§ **TASK TO CARRY OUT**
Lines holding the string "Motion" in the listing below are to be copied.

§ **RAW DATA**
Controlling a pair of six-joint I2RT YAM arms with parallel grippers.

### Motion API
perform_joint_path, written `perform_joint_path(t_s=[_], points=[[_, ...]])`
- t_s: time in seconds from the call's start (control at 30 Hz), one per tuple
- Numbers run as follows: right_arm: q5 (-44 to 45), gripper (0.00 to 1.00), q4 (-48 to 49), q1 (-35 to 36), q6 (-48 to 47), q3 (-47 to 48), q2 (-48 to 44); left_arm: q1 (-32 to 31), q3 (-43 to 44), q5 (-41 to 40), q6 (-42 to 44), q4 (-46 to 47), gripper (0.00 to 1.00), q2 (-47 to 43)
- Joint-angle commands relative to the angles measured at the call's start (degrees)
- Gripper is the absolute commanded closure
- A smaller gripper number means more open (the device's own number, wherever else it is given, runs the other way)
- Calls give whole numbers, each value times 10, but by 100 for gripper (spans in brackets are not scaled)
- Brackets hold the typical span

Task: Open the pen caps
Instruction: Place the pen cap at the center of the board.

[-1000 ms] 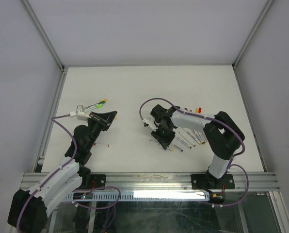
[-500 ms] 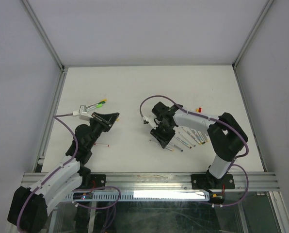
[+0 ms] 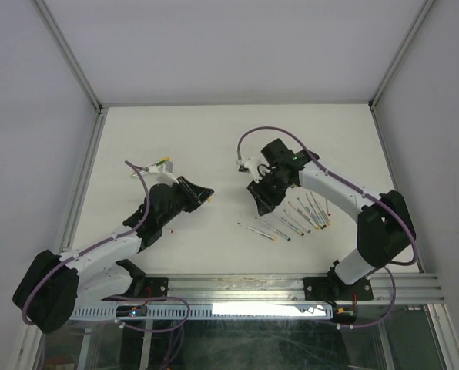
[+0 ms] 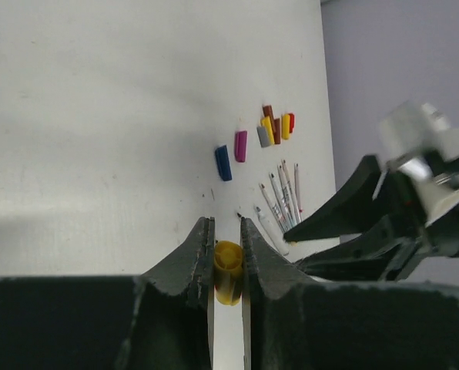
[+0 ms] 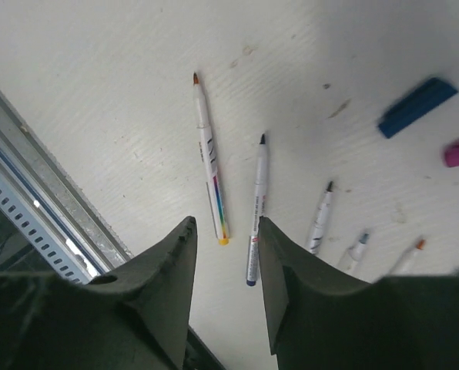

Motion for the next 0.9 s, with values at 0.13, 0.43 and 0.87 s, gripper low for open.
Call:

§ **ANSWER BOX**
### Motion API
Motion for the next 0.9 s, with values at 0.13, 0.43 and 0.87 s, gripper low for open.

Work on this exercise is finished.